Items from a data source
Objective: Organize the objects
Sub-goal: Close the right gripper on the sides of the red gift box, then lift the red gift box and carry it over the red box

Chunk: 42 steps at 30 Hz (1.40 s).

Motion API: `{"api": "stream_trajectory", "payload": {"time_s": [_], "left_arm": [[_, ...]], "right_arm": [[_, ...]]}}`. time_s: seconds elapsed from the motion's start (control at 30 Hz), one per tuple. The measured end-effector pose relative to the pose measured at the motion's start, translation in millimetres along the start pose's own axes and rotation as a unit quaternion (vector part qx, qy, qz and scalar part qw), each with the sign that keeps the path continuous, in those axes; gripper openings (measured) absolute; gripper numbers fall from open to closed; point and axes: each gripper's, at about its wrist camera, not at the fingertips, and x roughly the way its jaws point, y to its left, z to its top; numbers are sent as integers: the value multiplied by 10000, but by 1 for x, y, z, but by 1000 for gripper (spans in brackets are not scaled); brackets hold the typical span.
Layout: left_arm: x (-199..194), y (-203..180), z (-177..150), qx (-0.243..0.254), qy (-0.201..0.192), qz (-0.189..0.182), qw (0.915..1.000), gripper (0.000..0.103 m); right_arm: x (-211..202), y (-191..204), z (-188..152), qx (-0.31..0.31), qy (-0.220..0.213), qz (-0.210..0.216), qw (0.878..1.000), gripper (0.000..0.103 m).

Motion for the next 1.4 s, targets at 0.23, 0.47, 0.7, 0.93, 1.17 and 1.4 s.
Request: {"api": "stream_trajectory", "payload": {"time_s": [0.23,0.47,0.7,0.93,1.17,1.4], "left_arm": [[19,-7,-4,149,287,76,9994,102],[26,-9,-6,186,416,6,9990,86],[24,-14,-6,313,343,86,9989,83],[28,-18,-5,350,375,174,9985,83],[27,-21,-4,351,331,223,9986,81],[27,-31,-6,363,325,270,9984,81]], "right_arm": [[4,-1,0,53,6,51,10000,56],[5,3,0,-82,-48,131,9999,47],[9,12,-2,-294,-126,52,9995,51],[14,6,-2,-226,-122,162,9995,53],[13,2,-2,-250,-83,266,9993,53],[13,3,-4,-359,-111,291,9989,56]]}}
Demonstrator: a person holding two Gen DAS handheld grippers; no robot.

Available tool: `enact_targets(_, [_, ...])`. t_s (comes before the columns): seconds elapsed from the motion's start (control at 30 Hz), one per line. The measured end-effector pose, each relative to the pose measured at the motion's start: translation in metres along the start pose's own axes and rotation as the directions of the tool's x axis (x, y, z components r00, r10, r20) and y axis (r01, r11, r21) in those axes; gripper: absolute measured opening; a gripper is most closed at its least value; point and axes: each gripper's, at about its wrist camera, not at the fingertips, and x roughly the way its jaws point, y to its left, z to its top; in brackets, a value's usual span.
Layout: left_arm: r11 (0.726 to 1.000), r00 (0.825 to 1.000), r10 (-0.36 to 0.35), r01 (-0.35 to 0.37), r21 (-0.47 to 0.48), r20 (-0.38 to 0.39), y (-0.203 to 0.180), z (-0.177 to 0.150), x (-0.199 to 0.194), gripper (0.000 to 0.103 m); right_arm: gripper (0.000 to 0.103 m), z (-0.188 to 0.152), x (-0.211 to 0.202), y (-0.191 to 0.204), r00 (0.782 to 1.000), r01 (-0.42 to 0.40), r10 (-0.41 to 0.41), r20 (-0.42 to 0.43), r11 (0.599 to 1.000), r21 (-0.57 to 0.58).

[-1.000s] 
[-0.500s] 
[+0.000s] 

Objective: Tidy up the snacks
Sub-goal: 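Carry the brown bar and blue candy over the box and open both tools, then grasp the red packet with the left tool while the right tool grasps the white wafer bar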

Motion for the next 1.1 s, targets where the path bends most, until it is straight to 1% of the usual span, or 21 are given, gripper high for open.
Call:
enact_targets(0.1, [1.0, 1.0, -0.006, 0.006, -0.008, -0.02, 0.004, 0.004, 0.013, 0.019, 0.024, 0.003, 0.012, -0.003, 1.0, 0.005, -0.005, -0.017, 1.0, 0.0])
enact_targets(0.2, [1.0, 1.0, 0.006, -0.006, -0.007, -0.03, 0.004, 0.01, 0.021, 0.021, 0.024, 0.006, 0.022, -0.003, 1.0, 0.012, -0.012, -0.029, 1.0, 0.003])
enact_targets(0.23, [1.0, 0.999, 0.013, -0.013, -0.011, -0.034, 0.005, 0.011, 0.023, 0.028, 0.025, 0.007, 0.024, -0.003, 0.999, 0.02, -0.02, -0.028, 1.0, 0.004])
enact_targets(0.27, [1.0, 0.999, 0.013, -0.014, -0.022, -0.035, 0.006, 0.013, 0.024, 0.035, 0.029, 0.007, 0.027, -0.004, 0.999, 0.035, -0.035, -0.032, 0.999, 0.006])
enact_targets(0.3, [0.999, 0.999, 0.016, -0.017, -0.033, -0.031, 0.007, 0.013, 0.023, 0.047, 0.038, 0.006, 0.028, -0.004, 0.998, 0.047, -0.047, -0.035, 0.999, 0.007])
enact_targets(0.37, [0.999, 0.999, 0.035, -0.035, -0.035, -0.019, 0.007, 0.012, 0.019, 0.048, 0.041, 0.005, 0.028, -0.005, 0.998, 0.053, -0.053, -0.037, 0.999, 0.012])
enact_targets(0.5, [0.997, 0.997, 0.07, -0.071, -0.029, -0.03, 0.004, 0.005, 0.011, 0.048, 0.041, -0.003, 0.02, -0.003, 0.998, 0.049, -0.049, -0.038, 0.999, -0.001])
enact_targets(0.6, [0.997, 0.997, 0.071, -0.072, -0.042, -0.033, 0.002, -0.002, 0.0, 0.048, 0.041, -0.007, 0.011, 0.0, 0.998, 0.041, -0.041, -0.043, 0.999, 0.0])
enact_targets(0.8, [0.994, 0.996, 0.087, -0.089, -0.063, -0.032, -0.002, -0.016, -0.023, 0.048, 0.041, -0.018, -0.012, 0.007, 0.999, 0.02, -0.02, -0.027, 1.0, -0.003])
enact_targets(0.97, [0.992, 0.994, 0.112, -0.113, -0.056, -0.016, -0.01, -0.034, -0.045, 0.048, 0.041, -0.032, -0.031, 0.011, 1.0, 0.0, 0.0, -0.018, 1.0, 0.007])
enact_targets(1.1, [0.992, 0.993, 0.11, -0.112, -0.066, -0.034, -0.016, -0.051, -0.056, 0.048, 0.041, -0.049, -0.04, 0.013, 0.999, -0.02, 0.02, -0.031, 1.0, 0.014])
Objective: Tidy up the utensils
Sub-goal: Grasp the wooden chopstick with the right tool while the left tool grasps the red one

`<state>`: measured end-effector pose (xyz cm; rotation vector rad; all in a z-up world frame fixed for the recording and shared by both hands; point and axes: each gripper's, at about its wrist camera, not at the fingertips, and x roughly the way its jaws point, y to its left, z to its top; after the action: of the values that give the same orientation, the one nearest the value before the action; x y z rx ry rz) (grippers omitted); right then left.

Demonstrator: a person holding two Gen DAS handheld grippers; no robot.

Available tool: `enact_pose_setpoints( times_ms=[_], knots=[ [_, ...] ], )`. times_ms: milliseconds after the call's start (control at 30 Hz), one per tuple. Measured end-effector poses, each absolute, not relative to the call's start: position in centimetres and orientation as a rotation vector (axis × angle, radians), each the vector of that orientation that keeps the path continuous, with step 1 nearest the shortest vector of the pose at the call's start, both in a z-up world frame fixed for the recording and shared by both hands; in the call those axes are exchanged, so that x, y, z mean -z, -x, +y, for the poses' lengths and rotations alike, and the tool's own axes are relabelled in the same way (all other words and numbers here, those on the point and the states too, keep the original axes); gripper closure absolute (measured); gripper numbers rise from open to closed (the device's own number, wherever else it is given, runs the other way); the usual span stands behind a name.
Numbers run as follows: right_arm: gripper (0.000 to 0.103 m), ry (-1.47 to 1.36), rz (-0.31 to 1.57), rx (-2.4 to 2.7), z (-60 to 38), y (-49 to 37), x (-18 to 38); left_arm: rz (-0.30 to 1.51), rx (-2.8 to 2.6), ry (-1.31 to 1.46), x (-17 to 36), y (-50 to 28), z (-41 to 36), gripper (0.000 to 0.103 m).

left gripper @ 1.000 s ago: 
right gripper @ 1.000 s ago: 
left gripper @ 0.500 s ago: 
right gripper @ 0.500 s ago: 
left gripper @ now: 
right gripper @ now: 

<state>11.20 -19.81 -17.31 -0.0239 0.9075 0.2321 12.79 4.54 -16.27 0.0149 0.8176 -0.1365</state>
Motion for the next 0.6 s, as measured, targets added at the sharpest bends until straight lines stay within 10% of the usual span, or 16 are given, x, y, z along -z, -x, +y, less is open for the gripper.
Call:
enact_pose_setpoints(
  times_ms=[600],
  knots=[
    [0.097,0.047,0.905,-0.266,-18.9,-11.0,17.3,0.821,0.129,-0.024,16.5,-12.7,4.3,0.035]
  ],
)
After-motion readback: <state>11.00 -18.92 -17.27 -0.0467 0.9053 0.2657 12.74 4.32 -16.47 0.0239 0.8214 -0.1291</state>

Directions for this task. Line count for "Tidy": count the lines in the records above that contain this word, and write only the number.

Result of the exercise. 2